Hi! While investigating the slow PIE startup times, I’ve identified the inefficiencies in UAnimationSequencerDataModel::InitializeFKControlRig to be a major contributor. In the attached screenshot, you can see that loading ~1100 animation sequence assets takes approximately 9 seconds in total on the main thread. I’ve done some digging, and with some relatively straightforward changes reduced that to ~2.5 seconds; that’s still way too much - I believe many more optimizations are possible. The summary of my findings and optimization attempts are in the comment below (due to character limit for the post).
Unfortunately, these are all engine changes (and I believe further optimizations would require the changes to be quite significant), and to simplify our merges in the future I’d rather reduce the divergence of our codebase from the upstream as much as possible. Is there any interest from Epic in taking any of this? I’m happy to work with your maintainers of the relevant code to address any of your concerns.

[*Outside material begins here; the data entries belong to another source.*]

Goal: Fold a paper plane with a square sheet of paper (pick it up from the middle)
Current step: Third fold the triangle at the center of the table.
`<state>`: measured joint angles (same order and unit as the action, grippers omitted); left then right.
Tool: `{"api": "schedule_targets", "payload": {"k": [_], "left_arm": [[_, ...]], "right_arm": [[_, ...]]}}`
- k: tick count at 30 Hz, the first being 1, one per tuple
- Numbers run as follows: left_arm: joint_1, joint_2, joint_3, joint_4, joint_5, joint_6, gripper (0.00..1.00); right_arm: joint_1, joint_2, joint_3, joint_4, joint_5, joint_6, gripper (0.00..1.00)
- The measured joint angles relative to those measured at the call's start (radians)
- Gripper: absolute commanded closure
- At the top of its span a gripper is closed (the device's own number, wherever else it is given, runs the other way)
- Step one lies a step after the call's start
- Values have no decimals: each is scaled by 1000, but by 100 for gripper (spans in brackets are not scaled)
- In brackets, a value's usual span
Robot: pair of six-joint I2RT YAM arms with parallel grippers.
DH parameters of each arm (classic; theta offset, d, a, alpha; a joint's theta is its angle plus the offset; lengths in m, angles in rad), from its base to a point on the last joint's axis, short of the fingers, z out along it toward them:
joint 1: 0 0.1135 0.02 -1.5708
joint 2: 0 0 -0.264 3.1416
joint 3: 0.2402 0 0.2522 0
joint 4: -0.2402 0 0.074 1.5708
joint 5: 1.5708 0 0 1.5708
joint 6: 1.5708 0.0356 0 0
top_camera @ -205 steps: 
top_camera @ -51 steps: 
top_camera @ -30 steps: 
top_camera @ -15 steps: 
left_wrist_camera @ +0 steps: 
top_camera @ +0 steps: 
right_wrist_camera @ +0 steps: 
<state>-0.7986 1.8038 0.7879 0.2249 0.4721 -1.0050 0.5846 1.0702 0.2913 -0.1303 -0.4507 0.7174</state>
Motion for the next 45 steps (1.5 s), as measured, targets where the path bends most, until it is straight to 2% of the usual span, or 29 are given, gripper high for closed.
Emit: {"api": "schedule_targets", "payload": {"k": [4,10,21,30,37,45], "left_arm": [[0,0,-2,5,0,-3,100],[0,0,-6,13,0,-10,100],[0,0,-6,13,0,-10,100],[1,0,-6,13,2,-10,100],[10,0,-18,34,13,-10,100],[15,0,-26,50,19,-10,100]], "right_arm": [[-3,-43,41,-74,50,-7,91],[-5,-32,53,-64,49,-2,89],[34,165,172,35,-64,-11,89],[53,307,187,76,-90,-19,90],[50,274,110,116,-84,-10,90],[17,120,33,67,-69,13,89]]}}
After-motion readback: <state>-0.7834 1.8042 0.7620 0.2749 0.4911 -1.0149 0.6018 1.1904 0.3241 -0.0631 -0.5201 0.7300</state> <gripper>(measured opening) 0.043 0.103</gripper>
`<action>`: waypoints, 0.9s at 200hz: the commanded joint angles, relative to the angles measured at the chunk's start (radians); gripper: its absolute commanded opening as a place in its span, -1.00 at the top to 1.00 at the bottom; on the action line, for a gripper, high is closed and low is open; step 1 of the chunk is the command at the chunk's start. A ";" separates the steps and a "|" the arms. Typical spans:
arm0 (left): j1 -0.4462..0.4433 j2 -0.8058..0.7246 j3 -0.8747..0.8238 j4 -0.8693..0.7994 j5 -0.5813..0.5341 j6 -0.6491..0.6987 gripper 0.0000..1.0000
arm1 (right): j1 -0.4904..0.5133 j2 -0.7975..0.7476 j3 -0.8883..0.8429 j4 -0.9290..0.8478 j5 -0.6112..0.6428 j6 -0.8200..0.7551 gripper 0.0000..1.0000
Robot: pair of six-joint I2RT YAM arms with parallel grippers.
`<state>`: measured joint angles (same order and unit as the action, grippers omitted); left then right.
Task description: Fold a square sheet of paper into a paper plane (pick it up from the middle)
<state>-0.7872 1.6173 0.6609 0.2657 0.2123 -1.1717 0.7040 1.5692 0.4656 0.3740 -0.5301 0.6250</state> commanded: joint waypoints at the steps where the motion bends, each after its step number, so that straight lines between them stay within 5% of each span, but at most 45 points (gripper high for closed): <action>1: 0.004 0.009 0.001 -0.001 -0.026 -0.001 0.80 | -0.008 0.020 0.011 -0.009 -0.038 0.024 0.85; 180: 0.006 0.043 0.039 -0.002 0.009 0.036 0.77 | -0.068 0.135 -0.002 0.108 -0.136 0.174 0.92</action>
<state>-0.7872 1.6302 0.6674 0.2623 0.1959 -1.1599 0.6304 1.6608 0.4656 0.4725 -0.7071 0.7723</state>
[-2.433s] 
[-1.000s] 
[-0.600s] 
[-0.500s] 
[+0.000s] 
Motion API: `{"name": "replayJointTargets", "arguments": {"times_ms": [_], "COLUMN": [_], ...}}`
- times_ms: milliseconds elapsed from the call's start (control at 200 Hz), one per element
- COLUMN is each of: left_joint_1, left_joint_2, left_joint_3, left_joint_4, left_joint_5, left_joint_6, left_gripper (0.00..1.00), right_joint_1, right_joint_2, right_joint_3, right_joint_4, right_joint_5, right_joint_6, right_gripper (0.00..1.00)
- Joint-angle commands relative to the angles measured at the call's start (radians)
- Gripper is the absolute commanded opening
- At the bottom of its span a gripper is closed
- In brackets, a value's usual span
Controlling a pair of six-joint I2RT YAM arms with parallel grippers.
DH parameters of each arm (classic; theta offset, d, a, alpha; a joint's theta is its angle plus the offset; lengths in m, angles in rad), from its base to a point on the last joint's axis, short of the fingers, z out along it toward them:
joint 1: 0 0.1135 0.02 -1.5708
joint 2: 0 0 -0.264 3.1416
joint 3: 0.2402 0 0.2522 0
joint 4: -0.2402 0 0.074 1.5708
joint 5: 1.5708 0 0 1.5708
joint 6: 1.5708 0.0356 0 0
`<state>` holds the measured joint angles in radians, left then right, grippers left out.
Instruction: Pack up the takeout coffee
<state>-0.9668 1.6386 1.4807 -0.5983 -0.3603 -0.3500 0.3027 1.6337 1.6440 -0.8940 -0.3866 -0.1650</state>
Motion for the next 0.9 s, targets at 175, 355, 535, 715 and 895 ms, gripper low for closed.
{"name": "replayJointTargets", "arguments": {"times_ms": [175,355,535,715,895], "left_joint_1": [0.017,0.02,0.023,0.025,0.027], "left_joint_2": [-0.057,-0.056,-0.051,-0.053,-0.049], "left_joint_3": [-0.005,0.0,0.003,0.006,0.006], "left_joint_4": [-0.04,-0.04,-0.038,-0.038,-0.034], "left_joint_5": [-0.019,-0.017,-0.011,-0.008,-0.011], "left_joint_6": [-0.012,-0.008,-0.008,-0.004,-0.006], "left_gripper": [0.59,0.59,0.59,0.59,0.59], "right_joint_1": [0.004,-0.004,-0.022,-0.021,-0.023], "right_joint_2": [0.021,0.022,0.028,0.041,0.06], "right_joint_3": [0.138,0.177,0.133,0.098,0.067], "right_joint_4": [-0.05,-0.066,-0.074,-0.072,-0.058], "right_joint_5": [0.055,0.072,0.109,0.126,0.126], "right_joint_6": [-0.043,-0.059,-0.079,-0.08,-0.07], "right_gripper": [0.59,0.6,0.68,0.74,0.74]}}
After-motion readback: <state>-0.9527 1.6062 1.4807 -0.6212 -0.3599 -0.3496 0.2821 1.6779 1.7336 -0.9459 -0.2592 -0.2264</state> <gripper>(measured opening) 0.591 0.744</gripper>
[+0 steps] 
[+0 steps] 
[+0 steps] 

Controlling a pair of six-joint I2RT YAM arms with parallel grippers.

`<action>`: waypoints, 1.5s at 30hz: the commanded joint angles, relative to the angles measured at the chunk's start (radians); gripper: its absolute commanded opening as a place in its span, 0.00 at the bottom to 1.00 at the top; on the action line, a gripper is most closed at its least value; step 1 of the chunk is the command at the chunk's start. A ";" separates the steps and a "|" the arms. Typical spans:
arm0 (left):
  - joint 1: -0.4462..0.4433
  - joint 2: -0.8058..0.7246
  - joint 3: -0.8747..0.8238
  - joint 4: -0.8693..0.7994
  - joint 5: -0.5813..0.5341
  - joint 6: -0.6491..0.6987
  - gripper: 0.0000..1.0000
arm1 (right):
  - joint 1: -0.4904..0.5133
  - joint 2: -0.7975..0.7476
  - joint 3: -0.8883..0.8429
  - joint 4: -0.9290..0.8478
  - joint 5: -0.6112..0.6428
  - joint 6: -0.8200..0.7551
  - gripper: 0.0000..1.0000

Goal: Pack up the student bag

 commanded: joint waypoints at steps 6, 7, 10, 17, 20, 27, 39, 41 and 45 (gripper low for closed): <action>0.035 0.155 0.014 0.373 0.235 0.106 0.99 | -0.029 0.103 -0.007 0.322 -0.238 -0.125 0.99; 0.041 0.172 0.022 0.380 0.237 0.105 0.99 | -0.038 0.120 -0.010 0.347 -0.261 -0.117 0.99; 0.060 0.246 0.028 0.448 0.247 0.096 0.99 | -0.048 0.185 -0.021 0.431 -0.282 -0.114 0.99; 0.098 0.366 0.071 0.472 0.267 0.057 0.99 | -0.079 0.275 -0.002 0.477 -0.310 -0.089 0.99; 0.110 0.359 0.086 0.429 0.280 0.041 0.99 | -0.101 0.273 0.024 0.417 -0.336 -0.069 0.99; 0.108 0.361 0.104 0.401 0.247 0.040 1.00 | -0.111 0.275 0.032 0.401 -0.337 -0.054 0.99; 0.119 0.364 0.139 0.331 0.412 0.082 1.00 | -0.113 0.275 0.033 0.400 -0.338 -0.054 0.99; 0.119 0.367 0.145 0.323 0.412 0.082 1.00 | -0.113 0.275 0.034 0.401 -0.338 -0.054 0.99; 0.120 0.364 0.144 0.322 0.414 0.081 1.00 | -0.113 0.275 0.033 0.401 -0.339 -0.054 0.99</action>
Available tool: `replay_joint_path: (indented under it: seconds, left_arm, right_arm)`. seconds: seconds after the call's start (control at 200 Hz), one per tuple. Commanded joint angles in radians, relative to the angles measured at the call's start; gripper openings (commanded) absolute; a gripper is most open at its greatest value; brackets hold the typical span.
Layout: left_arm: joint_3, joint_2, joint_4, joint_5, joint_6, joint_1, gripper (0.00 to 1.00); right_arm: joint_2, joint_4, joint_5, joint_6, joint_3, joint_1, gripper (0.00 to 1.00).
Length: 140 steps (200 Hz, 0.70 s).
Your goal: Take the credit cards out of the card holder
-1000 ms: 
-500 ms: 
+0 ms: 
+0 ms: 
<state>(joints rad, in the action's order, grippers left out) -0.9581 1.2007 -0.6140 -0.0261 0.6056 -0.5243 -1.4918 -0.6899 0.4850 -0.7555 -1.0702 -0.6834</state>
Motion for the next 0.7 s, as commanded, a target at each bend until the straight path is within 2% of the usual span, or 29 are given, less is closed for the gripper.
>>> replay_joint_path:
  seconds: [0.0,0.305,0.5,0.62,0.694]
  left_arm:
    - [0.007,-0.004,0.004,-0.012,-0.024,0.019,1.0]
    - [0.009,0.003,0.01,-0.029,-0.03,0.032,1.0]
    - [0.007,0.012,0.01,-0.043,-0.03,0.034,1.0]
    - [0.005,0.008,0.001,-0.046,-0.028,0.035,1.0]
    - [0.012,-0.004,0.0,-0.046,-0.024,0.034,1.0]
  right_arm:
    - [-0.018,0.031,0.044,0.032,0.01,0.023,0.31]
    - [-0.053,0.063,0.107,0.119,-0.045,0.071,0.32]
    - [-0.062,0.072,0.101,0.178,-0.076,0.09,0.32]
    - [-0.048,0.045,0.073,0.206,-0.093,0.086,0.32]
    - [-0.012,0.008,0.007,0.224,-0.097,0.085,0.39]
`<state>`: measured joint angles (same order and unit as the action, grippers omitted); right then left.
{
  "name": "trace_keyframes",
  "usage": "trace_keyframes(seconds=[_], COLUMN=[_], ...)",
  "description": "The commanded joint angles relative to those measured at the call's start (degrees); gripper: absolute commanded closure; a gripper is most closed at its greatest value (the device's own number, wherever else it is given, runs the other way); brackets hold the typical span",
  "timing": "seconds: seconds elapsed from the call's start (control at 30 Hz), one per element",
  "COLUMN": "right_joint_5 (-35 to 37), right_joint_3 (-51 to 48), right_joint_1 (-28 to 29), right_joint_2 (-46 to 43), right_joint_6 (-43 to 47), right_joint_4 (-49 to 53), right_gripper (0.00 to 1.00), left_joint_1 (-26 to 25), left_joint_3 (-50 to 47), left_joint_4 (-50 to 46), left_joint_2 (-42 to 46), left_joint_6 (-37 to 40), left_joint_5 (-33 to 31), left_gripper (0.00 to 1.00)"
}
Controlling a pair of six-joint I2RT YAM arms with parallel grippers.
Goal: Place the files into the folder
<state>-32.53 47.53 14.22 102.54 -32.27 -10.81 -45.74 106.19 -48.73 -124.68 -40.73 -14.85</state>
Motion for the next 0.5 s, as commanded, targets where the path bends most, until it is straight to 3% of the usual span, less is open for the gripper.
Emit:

The biggest inefficiency is the way URigHierarchy::GetSafeNewDisplayName is called:
UFKControlRig::CreateRigElements creates multiple FRigXXXElement structures, to represent bones etc
First it calls URigHierarchyController::ImportBones, which calls URigHierarchyController::AddBone for each bone (446k total calls in my example)
Then it calls CreateControlForBoneElement lambda, which calls URigHierarchyController::AddControl for a subset of bones (154k calls in my example)
URigHierarchyController::AddControl has a logic to ensure that Settings.DisplayName is unique among siblings by calling URigHierarchy::GetSafeNewDisplayName, which calls URigHierarchy::GetChildren to get the list of children elements of the parent
The list of children per parent is cached, so URigHierarchy::GetChildren calls EnsureCachedChildrenAreCurrent, which in turn calls UpdateCachedChildren if the cache is invalid to rebuild the cache by iterating over all elements and querying their parents
Every time the new element is added, the cache is invalidated (URigHierarchyController::AddElement calling URigHierarchy::IncrementTopologyVersion)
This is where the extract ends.